KOVACHEVICH, District Judge.

This cause is before the Court on:

*1255 Dkt. 20 Motion for Summary Judgment
Dkt. 21 Response
Dkt. 10 Transcripts (Vols.I-VI)
Dkt. 23 Motion to Confirm Arbitration Award
Dkt. 26 Response

Petitioner requests the entry of final summary judgment on its motion to vacate the National Association of Securities Dealers, Inc.’s arbitration award in favor of Respondents because there is no genuine issue of material fact and Petitioner is entitled to judgment as a matter of law.

I. Background Facts

William and Jean Bright became clients of Brian Cataldo when he was an insurance agent with Prudential Insurance and Financial Services. The Brights were elderly, and not sophisticated investors. In 1997, Brian Cataldo recommended an investment in First American Capital Trust (FACT) to Respondents, and they purchased it. The investment was a promissory note with a nine-month maturity date that paid interest at a rate that was higher than the prevailing market. The note had various renewal options (V.I, p. 105). Brian Cataldo received a commission for the sale of FACT (V.I, p. 106). At that time, Brian Cataldo did business through a company called Financial Plus, a master agent, who actually did the business with FACT. (V. I, p 89). After Brian Cataldo left Prudential, he was self-employed for a period of time, then he was hired by Petitioner Shields & Company in January, 1999 (V.I, pp. 88-89). Brian Cataldo remained employed by Shields & Company until November, 1999 (V.I, p. 97). During that time, the Brights remained clients of Brian Cataldo. Mr. Bright did not open an account with Shields & Co. The FACT investments were not made through a Shields account. Mrs. Bright did open a non-discretionary account with Shields & Co., but the FACT investments were not put within it. At the arbitration hearing, witnesses testified that Brian Cataldo was not permitted to sell FACT, and Shields told Cataldo that alternative investments should be suggested to replace that investment (Dkt.l, Exh. B, p. 13). Brian Catal-do testified that he was never told not to sell FACT.

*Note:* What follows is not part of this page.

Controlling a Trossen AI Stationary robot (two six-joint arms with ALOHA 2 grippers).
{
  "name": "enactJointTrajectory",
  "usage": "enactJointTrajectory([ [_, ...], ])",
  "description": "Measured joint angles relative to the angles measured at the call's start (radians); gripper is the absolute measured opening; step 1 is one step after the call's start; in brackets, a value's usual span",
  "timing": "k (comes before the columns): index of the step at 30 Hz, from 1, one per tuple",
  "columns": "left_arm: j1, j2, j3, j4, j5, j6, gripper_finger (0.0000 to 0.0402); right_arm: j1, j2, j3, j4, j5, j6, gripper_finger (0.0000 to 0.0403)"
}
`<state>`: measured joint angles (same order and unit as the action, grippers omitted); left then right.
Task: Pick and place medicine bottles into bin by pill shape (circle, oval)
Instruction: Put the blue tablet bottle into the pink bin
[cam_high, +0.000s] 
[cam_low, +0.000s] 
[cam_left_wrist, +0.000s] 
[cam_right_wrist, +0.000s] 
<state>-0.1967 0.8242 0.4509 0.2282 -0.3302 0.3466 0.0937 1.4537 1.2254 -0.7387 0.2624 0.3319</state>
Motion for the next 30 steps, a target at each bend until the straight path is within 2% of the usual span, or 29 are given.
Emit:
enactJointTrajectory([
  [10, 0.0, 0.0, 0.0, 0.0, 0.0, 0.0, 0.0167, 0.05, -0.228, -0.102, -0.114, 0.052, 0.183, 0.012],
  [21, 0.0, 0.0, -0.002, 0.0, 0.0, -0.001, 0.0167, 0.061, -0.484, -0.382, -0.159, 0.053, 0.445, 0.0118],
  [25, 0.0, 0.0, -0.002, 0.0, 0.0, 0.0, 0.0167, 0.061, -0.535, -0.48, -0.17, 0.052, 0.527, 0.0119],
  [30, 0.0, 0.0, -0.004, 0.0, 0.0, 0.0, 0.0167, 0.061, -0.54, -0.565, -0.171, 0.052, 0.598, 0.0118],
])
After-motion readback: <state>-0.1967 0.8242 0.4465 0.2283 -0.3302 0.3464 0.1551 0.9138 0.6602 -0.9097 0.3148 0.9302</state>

Shields & Co. hired Brian Cataldo after investigating his background and with the knowledge that he had two prior customer complaints. Brian Cataldo had an office at Shields & Company and also at his home. Brian Cataldo did not receive his NASD registration until May, 1999, although he began working for Shields and receiving commission income from securities transactions in January, 1999. FACT went bankrupt in 1999, and the Brights lost their investment. Respondents filed a claim against Petitioner, which was arbitrated, resulting in an award to Respondents.

II. Petitioner’s Motion

A. The Award

The arbitration award entered on September 20, 2001 states:

Respondent was negligent, breached its fiduciary duty to Claimants William Bright and Jean Bright, and violated Florida Statutes sections 517.12(1), 517.12(11), 517.07(1), 517.012(5) and Rules 3E-600.002(2) and 3E-600.008(5), FLA Admin. As such, Respondent is liable and shall pay to Claimants William Bright and Jean Bright compensatory damages in the sum of $155,334.25, pre-judgment interest specifically excluded. Respondent violated Florida Statutes sections 517.12(1), 517.07(1), 517.12(5), 517.12(11), Rules 3E-600.002(2) and 3E-600.008(5), FLA Admin., and 777 So.2d 1144 (Fla. 3d DCA 2001). As such, respondent is liable and shall *1256 pay to Claimants William Bright and Jean Bright punitive damages in the sum of $50,000.

For ease of reference, the Court includes the following:

Florida Statute 517.07(1) states: It is unlawful and a violation of this chapter for any person to sell or offer to sell a security within this state unless the security is exempt under s. 517.051, is sold in a transaction exempt under s. 517.061, is a federal covered security, or is registered pursuant to this chapter.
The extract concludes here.